What needs to be done:
Scan the records below for the line with "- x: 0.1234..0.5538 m" and the line with "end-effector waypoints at". Repeat those two lines and every line between them exactly, and nothing else.

Data excerpts:
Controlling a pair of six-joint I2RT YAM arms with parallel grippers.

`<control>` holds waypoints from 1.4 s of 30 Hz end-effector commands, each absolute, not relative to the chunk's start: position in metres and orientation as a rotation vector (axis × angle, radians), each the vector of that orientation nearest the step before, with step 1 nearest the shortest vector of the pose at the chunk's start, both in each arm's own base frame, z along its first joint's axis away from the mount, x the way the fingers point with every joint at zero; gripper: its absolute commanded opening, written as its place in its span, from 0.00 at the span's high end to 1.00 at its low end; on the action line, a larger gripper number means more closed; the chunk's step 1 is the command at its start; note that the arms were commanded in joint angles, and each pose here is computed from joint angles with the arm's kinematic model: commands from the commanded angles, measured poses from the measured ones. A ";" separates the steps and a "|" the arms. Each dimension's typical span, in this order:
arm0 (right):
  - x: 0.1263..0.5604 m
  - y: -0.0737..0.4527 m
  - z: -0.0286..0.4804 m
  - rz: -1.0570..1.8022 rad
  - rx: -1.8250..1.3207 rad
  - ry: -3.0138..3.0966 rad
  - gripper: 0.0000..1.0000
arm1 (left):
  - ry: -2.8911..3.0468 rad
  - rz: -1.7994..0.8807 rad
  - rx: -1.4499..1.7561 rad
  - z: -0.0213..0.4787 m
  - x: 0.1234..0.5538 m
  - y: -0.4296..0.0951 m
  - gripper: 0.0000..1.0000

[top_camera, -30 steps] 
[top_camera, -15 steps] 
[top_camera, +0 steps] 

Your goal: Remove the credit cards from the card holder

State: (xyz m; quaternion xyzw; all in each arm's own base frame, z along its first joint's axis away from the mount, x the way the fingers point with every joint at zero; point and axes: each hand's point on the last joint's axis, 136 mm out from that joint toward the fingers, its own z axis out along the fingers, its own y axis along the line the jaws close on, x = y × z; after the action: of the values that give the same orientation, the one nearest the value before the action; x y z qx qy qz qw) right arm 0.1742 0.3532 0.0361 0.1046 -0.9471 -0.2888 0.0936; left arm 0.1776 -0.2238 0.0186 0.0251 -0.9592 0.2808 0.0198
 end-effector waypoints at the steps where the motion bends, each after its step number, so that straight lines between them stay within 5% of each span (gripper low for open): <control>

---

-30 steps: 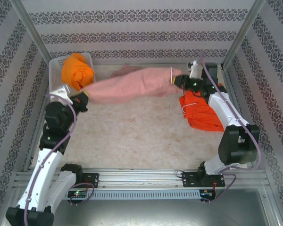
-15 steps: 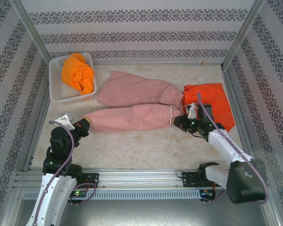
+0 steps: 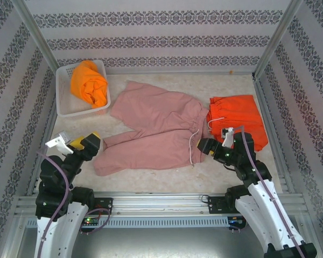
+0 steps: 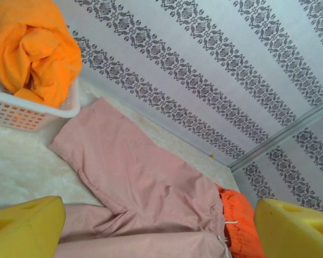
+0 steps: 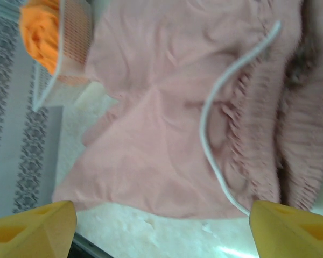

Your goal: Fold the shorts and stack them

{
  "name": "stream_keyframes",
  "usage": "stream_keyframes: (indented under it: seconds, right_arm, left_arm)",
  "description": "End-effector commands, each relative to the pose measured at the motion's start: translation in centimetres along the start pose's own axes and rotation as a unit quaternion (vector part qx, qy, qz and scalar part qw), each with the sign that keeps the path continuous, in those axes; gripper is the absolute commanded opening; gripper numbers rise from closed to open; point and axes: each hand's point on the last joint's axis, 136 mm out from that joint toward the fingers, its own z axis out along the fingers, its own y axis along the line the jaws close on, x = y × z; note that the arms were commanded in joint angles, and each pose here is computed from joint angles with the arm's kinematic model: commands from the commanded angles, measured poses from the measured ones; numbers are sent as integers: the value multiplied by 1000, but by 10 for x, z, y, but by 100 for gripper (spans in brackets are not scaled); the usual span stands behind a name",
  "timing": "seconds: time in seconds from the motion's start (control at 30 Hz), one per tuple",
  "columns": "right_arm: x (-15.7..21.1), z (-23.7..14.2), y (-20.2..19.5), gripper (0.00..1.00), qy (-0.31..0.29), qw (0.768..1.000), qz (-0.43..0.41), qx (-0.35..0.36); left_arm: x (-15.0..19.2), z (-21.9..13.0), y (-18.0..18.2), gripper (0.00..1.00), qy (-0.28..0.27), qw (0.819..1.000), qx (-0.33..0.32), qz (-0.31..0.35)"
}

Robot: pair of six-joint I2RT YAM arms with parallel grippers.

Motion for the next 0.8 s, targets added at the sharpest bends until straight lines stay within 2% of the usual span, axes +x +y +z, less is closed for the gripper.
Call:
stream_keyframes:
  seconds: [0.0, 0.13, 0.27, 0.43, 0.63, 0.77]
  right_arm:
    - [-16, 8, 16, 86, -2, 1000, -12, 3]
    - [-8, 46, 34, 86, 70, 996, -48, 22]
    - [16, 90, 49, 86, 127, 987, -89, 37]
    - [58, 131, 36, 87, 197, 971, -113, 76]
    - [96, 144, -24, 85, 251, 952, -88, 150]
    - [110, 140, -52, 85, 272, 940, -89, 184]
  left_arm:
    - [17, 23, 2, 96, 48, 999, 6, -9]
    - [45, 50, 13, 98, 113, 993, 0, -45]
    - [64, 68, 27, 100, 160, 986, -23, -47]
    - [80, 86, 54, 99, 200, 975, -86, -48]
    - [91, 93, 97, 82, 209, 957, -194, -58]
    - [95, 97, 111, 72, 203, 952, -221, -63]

Response:
  - x: 0.1234..0.5538 m
  - y: -0.4296..0.0951 m
  - gripper: 0.0000..1.0000

[top_camera, -30 steps] 
[top_camera, -15 steps] 
[top_camera, +0 steps] 

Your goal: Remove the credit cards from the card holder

State: (xyz m; quaternion xyzw; all in each arm's own base frame, z along its first joint's axis away from the mount, x the way the fingers point with every joint at zero; point and axes: each hand's point on the last joint's axis, 136 mm out from that joint toward the fingers, its own z axis out along the fingers, its own y axis along the line the jaws close on, x = y × z; after the action: of the values that give the same orientation, the one nearest the value before the action; x y z qx qy qz qw) right arm 0.1742 0.3532 0.0361 0.1046 -0.9471 -0.2888 0.0936; left arm 0.1776 -0.2238 0.0186 0.0251 -0.9592 0.2808 0.0198
 end-effector waypoints at the steps where the motion bends, each after its step number, so that straight lines between them stay within 5% of each span (gripper low for open): <control>

Work on this exercise is complete.